Saved data entries:
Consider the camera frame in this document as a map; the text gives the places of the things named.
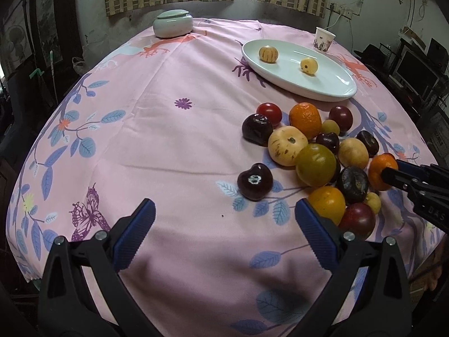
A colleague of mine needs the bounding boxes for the dark purple cherry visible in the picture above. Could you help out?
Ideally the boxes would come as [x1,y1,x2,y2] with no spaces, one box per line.
[315,132,340,155]

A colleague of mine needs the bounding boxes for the pink floral tablecloth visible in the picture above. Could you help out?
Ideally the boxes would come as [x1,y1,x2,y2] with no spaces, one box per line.
[4,17,447,337]

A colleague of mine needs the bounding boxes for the dark cherry with stem scar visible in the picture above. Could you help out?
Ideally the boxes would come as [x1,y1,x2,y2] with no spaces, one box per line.
[237,163,273,202]

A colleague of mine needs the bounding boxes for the dark red plum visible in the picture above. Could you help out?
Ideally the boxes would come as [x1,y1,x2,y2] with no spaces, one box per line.
[328,105,353,133]

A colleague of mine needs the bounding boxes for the white lidded ceramic jar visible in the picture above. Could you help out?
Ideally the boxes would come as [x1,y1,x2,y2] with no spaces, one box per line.
[153,9,193,39]

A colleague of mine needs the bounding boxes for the pale yellow speckled apple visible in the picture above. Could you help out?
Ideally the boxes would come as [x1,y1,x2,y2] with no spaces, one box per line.
[268,126,308,167]

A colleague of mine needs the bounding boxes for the red cherry tomato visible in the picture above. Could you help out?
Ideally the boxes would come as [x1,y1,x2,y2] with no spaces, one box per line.
[256,102,282,127]

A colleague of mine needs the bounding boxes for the wall power socket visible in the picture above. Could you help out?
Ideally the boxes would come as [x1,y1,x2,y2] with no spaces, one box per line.
[326,2,353,20]

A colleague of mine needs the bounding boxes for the orange yellow tomato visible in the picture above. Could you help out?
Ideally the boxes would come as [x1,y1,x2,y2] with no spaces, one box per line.
[308,186,346,225]

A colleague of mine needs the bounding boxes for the large orange tangerine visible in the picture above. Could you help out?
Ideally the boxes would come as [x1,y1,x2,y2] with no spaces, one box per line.
[288,102,322,140]

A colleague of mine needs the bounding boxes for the large dark wrinkled plum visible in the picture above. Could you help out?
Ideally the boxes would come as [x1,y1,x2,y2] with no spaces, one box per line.
[336,166,369,205]

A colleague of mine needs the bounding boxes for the green-yellow tomato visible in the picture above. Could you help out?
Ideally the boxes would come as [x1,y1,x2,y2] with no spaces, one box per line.
[295,143,336,188]

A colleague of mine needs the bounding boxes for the standing fan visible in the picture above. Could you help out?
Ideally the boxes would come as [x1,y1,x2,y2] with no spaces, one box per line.
[5,25,30,69]

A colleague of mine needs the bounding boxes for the white oval plate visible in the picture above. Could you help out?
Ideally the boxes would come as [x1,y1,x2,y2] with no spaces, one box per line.
[241,39,357,103]

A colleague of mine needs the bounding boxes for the small yellow apple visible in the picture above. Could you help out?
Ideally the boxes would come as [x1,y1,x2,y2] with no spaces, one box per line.
[300,57,318,75]

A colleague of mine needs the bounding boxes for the small yellow-green fruit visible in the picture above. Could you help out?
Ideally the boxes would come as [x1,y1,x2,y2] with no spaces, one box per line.
[321,119,340,136]

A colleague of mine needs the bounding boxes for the striped tan round fruit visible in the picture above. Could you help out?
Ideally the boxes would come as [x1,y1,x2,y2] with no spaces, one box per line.
[258,46,279,64]

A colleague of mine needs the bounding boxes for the patterned paper cup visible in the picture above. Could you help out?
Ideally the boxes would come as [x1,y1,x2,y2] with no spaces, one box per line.
[313,27,336,53]

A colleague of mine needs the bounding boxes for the dark purple plum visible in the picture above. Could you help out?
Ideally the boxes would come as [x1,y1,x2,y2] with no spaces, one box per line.
[241,113,273,147]

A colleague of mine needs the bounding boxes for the red plum near edge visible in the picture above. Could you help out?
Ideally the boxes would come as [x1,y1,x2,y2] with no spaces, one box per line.
[339,203,376,240]

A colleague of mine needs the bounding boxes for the yellow potato-like fruit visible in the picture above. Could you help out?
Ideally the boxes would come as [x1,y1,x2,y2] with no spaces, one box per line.
[337,138,369,170]

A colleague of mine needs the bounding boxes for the computer monitor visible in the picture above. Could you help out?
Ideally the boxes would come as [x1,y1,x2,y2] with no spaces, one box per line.
[392,45,439,96]

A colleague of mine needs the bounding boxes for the dark framed picture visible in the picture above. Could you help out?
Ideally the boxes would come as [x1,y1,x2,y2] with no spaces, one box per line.
[28,0,82,78]

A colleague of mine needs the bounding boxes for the small orange tangerine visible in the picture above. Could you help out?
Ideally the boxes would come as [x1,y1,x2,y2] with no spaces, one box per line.
[368,153,398,191]

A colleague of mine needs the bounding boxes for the white power cable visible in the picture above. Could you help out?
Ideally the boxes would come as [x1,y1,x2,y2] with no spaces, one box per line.
[324,4,356,43]

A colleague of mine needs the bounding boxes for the dark wrinkled date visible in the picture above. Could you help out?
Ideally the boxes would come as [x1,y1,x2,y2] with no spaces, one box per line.
[356,130,380,158]

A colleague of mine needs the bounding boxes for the small yellow loquat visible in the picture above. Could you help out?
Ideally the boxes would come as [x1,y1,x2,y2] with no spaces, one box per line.
[364,192,381,215]

§ **Task to complete**: One exact copy of the data, no pictures: write it out line for line.

§ **Completed exercise**:
Consider the camera frame in this document as a map; the text gives the places of the things named.
A colleague of mine needs the bounding boxes for the dark purple cherry visible in the picture above. Could you help out?
Ideally the boxes would come as [x1,y1,x2,y2] with no spaces, one box per line.
[315,132,340,155]

A colleague of mine needs the bounding boxes for the pink floral tablecloth visible in the picture above. Could you help out?
Ideally the boxes would come as [x1,y1,x2,y2] with no spaces, one box per line.
[4,17,447,337]

A colleague of mine needs the bounding boxes for the dark cherry with stem scar visible in the picture above. Could you help out?
Ideally the boxes would come as [x1,y1,x2,y2] with no spaces, one box per line.
[237,163,273,202]

A colleague of mine needs the bounding boxes for the dark red plum visible in the picture above. Could you help out?
Ideally the boxes would come as [x1,y1,x2,y2] with no spaces, one box per line.
[328,105,353,133]

A colleague of mine needs the bounding boxes for the white lidded ceramic jar visible in the picture above. Could you help out?
Ideally the boxes would come as [x1,y1,x2,y2] with no spaces, one box per line.
[153,9,193,39]

A colleague of mine needs the bounding boxes for the pale yellow speckled apple visible in the picture above. Could you help out?
Ideally the boxes would come as [x1,y1,x2,y2] with no spaces, one box per line.
[268,126,308,167]

A colleague of mine needs the bounding boxes for the red cherry tomato visible in the picture above. Could you help out?
Ideally the boxes would come as [x1,y1,x2,y2] with no spaces, one box per line.
[256,102,282,127]

A colleague of mine needs the bounding boxes for the wall power socket visible in the picture above. Could you help out?
Ideally the boxes would come as [x1,y1,x2,y2] with no spaces, one box per line.
[326,2,353,20]

A colleague of mine needs the bounding boxes for the orange yellow tomato visible in the picture above. Could you help out?
Ideally the boxes would come as [x1,y1,x2,y2] with no spaces, one box per line.
[308,186,346,225]

A colleague of mine needs the bounding boxes for the large orange tangerine visible in the picture above. Could you help out?
Ideally the boxes would come as [x1,y1,x2,y2] with no spaces, one box per line.
[288,102,322,140]

A colleague of mine needs the bounding boxes for the large dark wrinkled plum visible in the picture above. Could you help out?
Ideally the boxes would come as [x1,y1,x2,y2] with no spaces, one box per line.
[336,166,369,205]

A colleague of mine needs the bounding boxes for the green-yellow tomato visible in the picture above. Could you help out?
Ideally the boxes would come as [x1,y1,x2,y2] with no spaces, one box per line.
[295,143,336,188]

A colleague of mine needs the bounding boxes for the standing fan visible in the picture above. Could you help out?
Ideally the boxes would come as [x1,y1,x2,y2] with no spaces, one box per line.
[5,25,30,69]

A colleague of mine needs the bounding boxes for the white oval plate visible in the picture above. Could you help out?
Ideally the boxes would come as [x1,y1,x2,y2] with no spaces, one box per line.
[241,39,357,103]

A colleague of mine needs the bounding boxes for the small yellow apple visible in the picture above. Could you help out?
Ideally the boxes would come as [x1,y1,x2,y2] with no spaces, one box per line.
[300,57,318,75]

A colleague of mine needs the bounding boxes for the small yellow-green fruit visible in the picture above. Could you help out?
Ideally the boxes would come as [x1,y1,x2,y2] with no spaces, one box per line.
[321,119,340,136]

A colleague of mine needs the bounding boxes for the striped tan round fruit visible in the picture above. Could you help out?
Ideally the boxes would come as [x1,y1,x2,y2] with no spaces, one box per line.
[258,46,279,64]

A colleague of mine needs the bounding boxes for the patterned paper cup visible in the picture above. Could you help out?
Ideally the boxes would come as [x1,y1,x2,y2] with no spaces, one box per line.
[313,27,336,53]

A colleague of mine needs the bounding boxes for the dark purple plum visible in the picture above. Could you help out?
Ideally the boxes would come as [x1,y1,x2,y2] with no spaces, one box per line.
[241,113,273,147]

A colleague of mine needs the bounding boxes for the red plum near edge visible in the picture above. Could you help out?
Ideally the boxes would come as [x1,y1,x2,y2] with no spaces, one box per line.
[339,203,376,240]

A colleague of mine needs the bounding boxes for the yellow potato-like fruit visible in the picture above. Could you help out?
Ideally the boxes would come as [x1,y1,x2,y2] with no spaces, one box per line.
[337,138,369,170]

A colleague of mine needs the bounding boxes for the computer monitor visible in the picture above. Could you help out?
Ideally the boxes would come as [x1,y1,x2,y2] with no spaces, one box per line.
[392,45,439,96]

A colleague of mine needs the bounding boxes for the dark framed picture visible in the picture above. Could you help out?
Ideally the boxes would come as [x1,y1,x2,y2] with no spaces, one box per line.
[28,0,82,78]

A colleague of mine needs the bounding boxes for the small orange tangerine visible in the picture above. Could you help out?
Ideally the boxes would come as [x1,y1,x2,y2] with no spaces, one box per line.
[368,153,398,191]

A colleague of mine needs the bounding boxes for the white power cable visible in the picture above. Could you help out?
Ideally the boxes would come as [x1,y1,x2,y2] with no spaces, one box per line.
[324,4,356,43]

A colleague of mine needs the bounding boxes for the dark wrinkled date visible in the picture above. Could you help out?
Ideally the boxes would come as [x1,y1,x2,y2] with no spaces, one box per line.
[356,130,380,158]

A colleague of mine needs the bounding boxes for the small yellow loquat visible in the picture above. Could you help out?
Ideally the boxes would come as [x1,y1,x2,y2] with no spaces, one box per line.
[364,192,381,215]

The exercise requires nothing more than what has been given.